Another reason you may need a wrapping view-model is that your data classes don't support data binding for some reason. But even then, it is usually better to just create a normal, bindable model and copy the data from the original data classes.
And of course your view-model is going to have UI specific properties such as which item in a collection is currently selected.
回答3:
Would absolutely agree with Jonathan Allen.
If you have nothing to add to your 'View-Model' (Commands, view-specific properties that affect presentation etc.) then I would definitely implement INotifyPropertyChanged in the model and expose that directly (if you can - the 'model' may not be yours). Not only do you end up repeating a lot of boilerplate code, keeping the two in sync is an absolute pain.

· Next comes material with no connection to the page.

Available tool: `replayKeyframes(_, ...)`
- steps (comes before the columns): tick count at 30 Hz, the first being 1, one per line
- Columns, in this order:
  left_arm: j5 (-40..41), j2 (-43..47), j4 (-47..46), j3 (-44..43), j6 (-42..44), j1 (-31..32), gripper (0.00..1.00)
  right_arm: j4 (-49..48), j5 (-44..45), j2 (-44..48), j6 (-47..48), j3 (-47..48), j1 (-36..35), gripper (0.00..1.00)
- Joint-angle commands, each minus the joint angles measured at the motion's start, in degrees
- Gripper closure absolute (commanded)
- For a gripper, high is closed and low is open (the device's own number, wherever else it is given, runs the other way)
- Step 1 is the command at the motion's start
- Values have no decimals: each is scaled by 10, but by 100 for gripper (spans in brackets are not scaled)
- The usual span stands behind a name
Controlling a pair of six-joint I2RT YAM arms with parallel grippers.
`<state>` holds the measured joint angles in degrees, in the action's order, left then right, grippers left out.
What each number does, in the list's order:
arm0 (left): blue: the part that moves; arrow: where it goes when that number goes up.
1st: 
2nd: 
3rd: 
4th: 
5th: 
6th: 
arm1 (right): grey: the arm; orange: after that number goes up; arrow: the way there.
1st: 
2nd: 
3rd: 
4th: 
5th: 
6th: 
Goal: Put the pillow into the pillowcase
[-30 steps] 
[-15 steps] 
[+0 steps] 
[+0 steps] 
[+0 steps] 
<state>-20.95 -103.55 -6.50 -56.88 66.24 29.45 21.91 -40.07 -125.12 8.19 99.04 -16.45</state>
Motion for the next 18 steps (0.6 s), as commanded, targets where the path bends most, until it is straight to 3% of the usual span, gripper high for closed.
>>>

INotifyPropertyChanged isn't a view-specific interface, it only does exactly what the name suggests - raises an event when a property changes. WinForms, WPF and Silverlight just happen to support it for Binding - I've certainly used it in for non-presentational purposes!
回答4:
As a rule of thumb, any object that you will bind to (even if you don't need Two-Way binding and Property Change Notification), must implement INotifyPropertyChanged
. This is because failing to do so May cause memory leaks
回答5:
INotifyPropertyChanged should be implemented by all the types that are consumed by the view (unless if it only has constant values of course).
Do you return models (not viewmodels) to a view? If yes, then it should implement INotifyPropertyChanged.
回答6:
While I'm generally in favor of a model implementing INPC the call for INPC in a composite view model is when it exposes inferred properties that are bindable to the view. IMO since INPC is baked into System.dll, a model implementing it may be considered POCO. For collections there is a performance benefit of model based INPC. On a 64 bit platform a wrapper VM would have an 8 factor multiplier on the byte size (load the SOS debugger extension for actual size) of ObservableCollection<ViewModel> compared to ObservableCollection<Model>.
回答7:
The creator of MVVM, JohnGossman, states in this blog article (mentioned by @Jonathan Allen) that:
In simple examples, the View is data bound directly to the Model. Parts of the Model are simply displayed in the view by one-way data binding. Other parts of the model can be edited by directly binding controls two-way to the data. For example, a boolean in the Model can be data bound to a CheckBox, or a string field to a TextBox.
In practice however, only a small subset of application UI can be data bound directly to the Model, especially if the Model is a pre-existing class or data schema over which the application developer has no control.
I prefer to follow practices that are still applicable when the app scales.
If "In practice [...], only a small subset of application UI can be data bound directly to the Model", this doesn't seem to be a good practice to follow as I don't plan to tackle only "simple cases" or "a small subset of application UI".
For "simple cases" I wouldn't even be using MVVM to begin with.